HOW TO COMPLETE THIS TASK. Please repeat the data exactly. Any picture in it stays out.

MATERIAL FOR THIS EXERCISE.
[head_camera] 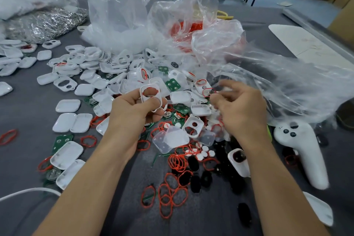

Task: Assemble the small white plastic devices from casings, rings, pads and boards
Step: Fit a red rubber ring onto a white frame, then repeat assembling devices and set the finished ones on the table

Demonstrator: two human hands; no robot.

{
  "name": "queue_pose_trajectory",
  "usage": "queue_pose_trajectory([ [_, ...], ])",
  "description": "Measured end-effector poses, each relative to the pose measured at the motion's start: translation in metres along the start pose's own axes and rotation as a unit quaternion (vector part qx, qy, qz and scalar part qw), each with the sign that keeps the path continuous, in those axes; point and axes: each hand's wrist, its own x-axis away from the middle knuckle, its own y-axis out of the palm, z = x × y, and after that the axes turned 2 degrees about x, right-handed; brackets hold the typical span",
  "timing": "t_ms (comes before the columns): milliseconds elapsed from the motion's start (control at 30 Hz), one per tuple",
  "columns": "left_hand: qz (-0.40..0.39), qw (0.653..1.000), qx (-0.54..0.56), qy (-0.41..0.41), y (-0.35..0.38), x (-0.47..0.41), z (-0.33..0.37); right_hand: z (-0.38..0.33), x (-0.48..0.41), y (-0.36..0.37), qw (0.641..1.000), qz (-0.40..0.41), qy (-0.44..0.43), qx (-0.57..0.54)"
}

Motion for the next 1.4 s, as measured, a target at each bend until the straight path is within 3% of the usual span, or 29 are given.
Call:
queue_pose_trajectory([
  [67, 0.0, 1.0, -0.022, 0.01, 0.003, 0.002, -0.001, -0.004, 0.002, -0.006, 0.997, 0.008, -0.061, 0.036],
  [133, -0.004, 0.999, -0.03, 0.01, 0.006, 0.003, -0.001, -0.013, 0.009, -0.014, 0.987, -0.101, -0.117, 0.054],
  [233, -0.009, 1.0, -0.022, 0.003, 0.009, 0.005, -0.001, -0.027, 0.021, -0.022, 0.911, -0.352, -0.131, 0.172],
  [300, -0.008, 1.0, -0.021, 0.0, 0.011, 0.007, -0.001, -0.031, 0.028, -0.02, 0.859, -0.434, -0.122, 0.244],
  [367, -0.01, 1.0, -0.022, -0.001, 0.012, 0.008, -0.001, -0.033, 0.035, -0.013, 0.844, -0.456, -0.111, 0.259],
  [600, -0.006, 0.999, -0.05, 0.002, 0.011, 0.013, -0.003, -0.037, 0.043, 0.007, 0.878, -0.338, -0.116, 0.319],
  [733, -0.01, 0.999, -0.048, 0.004, 0.01, 0.012, -0.004, -0.033, 0.043, 0.015, 0.91, -0.228, -0.145, 0.315],
  [800, -0.012, 0.999, -0.043, 0.001, 0.011, 0.011, -0.003, -0.027, 0.04, 0.02, 0.94, -0.179, -0.147, 0.25],
  [933, -0.011, 0.998, -0.054, 0.01, 0.009, 0.01, -0.006, -0.02, 0.033, 0.022, 0.99, -0.12, -0.07, 0.013],
  [1033, -0.039, 0.995, -0.091, 0.031, 0.011, 0.012, -0.007, -0.019, 0.032, 0.022, 0.985, -0.097, -0.004, -0.141],
  [1133, -0.058, 0.994, -0.094, 0.026, 0.014, 0.014, -0.008, -0.021, 0.032, 0.025, 0.957, -0.143, 0.035, -0.25],
  [1400, -0.135, 0.987, -0.082, 0.011, 0.018, 0.018, -0.008, -0.017, 0.03, 0.033, 0.944, -0.145, 0.045, -0.292],
])
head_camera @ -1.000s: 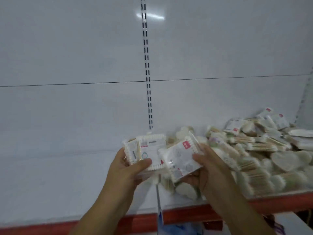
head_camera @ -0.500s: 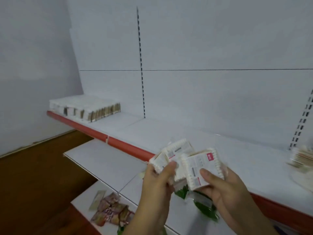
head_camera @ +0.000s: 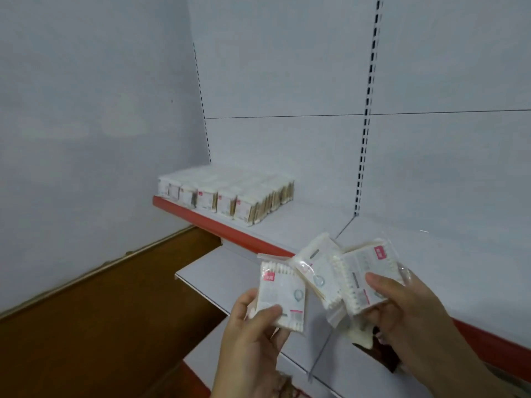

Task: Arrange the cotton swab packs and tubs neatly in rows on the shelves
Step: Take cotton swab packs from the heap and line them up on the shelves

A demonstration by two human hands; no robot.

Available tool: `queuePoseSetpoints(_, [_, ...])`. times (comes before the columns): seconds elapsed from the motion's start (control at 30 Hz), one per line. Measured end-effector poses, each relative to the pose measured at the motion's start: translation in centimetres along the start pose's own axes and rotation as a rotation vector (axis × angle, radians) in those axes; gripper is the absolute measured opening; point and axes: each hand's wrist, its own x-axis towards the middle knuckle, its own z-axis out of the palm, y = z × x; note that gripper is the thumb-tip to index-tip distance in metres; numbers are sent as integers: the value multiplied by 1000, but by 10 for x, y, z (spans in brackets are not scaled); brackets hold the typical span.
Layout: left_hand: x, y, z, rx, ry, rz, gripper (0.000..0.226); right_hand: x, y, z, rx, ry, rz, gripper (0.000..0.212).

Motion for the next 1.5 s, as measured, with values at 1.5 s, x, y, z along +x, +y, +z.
queuePoseSetpoints(1.5, [491, 279, -118, 2090, -991, 1178, 45, 377, 122, 259, -1504, 47, 11, 46])
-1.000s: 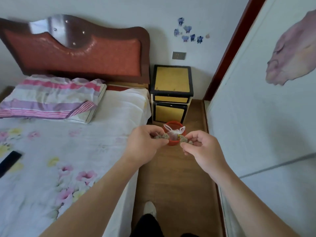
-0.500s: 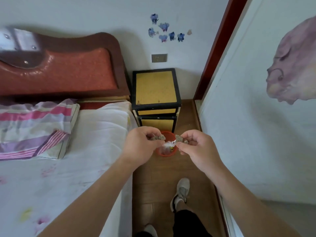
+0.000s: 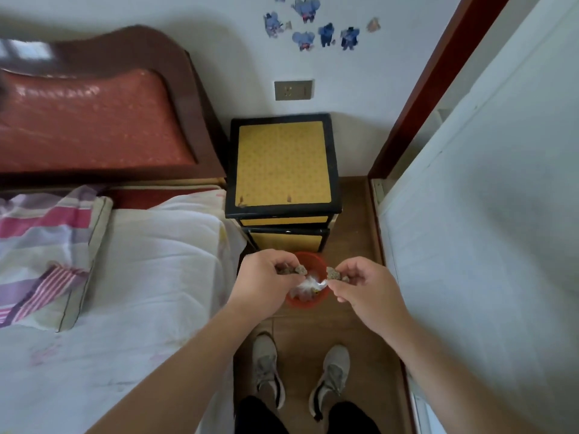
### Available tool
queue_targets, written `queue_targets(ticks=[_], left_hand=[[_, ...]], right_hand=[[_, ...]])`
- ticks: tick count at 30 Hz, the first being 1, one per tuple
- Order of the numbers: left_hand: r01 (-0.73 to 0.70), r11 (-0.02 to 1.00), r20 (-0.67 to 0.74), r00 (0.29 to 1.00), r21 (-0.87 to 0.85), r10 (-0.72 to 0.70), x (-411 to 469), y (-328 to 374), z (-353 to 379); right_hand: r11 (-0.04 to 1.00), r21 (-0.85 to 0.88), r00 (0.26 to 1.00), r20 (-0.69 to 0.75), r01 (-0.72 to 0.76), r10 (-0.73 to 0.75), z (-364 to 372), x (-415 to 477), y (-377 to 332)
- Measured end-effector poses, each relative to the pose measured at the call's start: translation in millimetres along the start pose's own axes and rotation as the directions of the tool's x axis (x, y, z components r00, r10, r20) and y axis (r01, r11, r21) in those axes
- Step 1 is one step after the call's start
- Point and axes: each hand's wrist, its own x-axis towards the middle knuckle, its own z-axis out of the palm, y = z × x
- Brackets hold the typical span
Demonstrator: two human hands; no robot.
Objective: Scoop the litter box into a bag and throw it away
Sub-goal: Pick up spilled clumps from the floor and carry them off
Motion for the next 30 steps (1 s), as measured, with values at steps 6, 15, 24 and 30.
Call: queue_targets(ticks=[6,15,24,30], left_hand=[[0.052,0.999,0.097,0.994,-0.009,-0.051,77.0,-61.6,40.0],[0.126,0.99,0.2,0.97,0.063,-0.136,186.0,-192.5,157.7],[0.218,0.971,0.238,0.943,0.094,-0.234,243.6,-304.0,266.0],[0.193,0.974,0.228,0.95,0.12,-0.216,250.4,-336.4,308.4]], right_hand=[[0.992,0.027,0.992,-0.025,-0.12,0.121,39.9,73.0,71.0],[0.977,-0.03,0.977,-0.047,-0.209,0.208,121.1,191.6,218.5],[0.96,-0.094,0.964,-0.016,-0.265,0.265,188.1,255.6,354.9],[0.956,-0.127,0.964,-0.028,-0.265,0.264,204.8,267.3,383.4]])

EXPECTED OUTPUT.
[head_camera] 

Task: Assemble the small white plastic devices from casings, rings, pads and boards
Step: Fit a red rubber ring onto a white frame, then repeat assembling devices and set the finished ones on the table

Demonstrator: two human hands; no robot.

{
  "name": "queue_pose_trajectory",
  "usage": "queue_pose_trajectory([ [_, ...], ])",
  "description": "Measured end-effector poses, each relative to the pose measured at the motion's start: translation in metres along the start pose's own axes and rotation as a unit quaternion (vector part qx, qy, qz and scalar part qw), each with the sign that keeps the path continuous, in those axes; point and axes: each hand's wrist, its own x-axis away from the middle knuckle, its own y-axis out of the palm, z = x × y, and after that the axes turned 2 degrees about x, right-handed; brackets hold the typical span",
  "timing": "t_ms (comes before the columns): milliseconds elapsed from the motion's start (control at 30 Hz), one per tuple",
  "columns": "left_hand: qz (-0.40..0.39), qw (0.653..1.000), qx (-0.54..0.56), qy (-0.41..0.41), y (-0.35..0.38), x (-0.47..0.41), z (-0.33..0.37); right_hand: z (-0.38..0.33), x (-0.48..0.41), y (-0.36..0.37), qw (0.641..1.000), qz (-0.40..0.41), qy (-0.44..0.43), qx (-0.57..0.54)"
}

Motion for the next 1.4 s, as measured, a target at each bend until the straight path is within 3% of the usual span, or 29 are given.
Call:
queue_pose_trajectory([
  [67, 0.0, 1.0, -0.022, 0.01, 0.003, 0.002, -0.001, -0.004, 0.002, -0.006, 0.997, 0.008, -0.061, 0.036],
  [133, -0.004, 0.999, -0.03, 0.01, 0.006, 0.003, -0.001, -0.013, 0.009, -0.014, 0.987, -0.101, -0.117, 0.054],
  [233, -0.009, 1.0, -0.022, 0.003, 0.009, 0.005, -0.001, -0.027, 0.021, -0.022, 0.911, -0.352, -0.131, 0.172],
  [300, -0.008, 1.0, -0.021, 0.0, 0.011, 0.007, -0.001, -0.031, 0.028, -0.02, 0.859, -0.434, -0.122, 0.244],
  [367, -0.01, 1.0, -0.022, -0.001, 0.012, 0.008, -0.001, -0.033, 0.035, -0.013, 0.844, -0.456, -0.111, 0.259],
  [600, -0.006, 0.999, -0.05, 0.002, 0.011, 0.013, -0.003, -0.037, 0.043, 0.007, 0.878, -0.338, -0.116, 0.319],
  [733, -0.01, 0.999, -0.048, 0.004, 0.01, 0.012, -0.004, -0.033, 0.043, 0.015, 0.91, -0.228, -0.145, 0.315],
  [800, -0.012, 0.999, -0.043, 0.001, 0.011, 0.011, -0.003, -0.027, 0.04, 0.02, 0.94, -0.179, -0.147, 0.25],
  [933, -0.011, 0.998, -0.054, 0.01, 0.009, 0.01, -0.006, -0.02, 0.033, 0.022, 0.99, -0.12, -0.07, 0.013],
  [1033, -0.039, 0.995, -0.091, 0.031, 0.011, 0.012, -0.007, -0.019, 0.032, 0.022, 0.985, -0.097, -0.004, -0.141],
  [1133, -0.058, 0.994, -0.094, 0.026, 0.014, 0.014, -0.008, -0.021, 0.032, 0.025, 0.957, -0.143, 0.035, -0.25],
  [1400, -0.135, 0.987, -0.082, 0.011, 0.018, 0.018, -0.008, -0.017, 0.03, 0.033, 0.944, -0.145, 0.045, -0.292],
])
head_camera @ -1.000s: 
head_camera @ -0.500s: 
head_camera @ +0.000s: 

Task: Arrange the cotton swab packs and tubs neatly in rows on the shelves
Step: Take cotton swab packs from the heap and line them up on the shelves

A demonstration by two human hands; no robot.

Available tool: `queuePoseSetpoints(_, [_, ...])`. times (comes before the columns): seconds elapsed from the motion's start (control at 30 Hz), one per line. Measured end-effector poses, each relative to the pose measured at the motion's start: translation in centimetres along the start pose's own axes and rotation as a rotation vector (axis × angle, radians) in those axes; gripper is the absolute measured opening; point and axes: each hand's wrist, its own x-axis towards the middle knuckle, its own z-axis out of the palm, y = z × x; note that gripper is the thumb-tip to index-tip distance in metres; numbers are sent as integers: the value multiplied by 1000, but by 10 for x, y, z (spans in brackets are not scaled); brackets hold the typical span.
Layout: left_hand: x, y, z, rx, ry, rz, gripper (0.000..0.226); right_hand: x, y, z, rx, ry, rz, gripper (0.000..0.212).

Motion for the next 1.5 s, as measured, with values at 1.5 s, x, y, z along +x, +y, +z.
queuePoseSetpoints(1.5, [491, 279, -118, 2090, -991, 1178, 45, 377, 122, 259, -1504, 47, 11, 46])
-1.000s: 
-0.500s: 
+0.000s: 
### Available tool
queue_targets, written `queue_targets(ticks=[_], left_hand=[[_, ...]], right_hand=[[_, ...]])`
- ticks: tick count at 30 Hz, the first being 1, one per tuple
- Order of the numbers: left_hand: r01 (-0.73 to 0.70), r11 (-0.02 to 1.00), r20 (-0.67 to 0.74), r00 (0.29 to 1.00), r21 (-0.87 to 0.85), r10 (-0.72 to 0.70), x (-411 to 469), y (-328 to 374), z (-353 to 379); right_hand: r11 (-0.04 to 1.00), r21 (-0.85 to 0.88), r00 (0.26 to 1.00), r20 (-0.69 to 0.75), r01 (-0.72 to 0.76), r10 (-0.73 to 0.75), z (-364 to 372), x (-415 to 477), y (-377 to 332)
- Measured end-effector poses, each relative to the pose measured at the call's start: translation in millimetres along the start pose's own axes and rotation as the directions of the tool's x axis (x, y, z components r00, r10, r20) and y axis (r01, r11, r21) in those axes
- Step 1 is one step after the call's start
- Point and axes: each hand's wrist, its own x-axis towards the middle knuckle, its own z-axis out of the palm, y = z × x
- Brackets hold the typical span
Demonstrator: two human hands; no robot.
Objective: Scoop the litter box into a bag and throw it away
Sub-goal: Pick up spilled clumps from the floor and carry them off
Motion for the next 30 steps (1 s), as measured, with values at steps 6, 15, 24 and 30.
Call: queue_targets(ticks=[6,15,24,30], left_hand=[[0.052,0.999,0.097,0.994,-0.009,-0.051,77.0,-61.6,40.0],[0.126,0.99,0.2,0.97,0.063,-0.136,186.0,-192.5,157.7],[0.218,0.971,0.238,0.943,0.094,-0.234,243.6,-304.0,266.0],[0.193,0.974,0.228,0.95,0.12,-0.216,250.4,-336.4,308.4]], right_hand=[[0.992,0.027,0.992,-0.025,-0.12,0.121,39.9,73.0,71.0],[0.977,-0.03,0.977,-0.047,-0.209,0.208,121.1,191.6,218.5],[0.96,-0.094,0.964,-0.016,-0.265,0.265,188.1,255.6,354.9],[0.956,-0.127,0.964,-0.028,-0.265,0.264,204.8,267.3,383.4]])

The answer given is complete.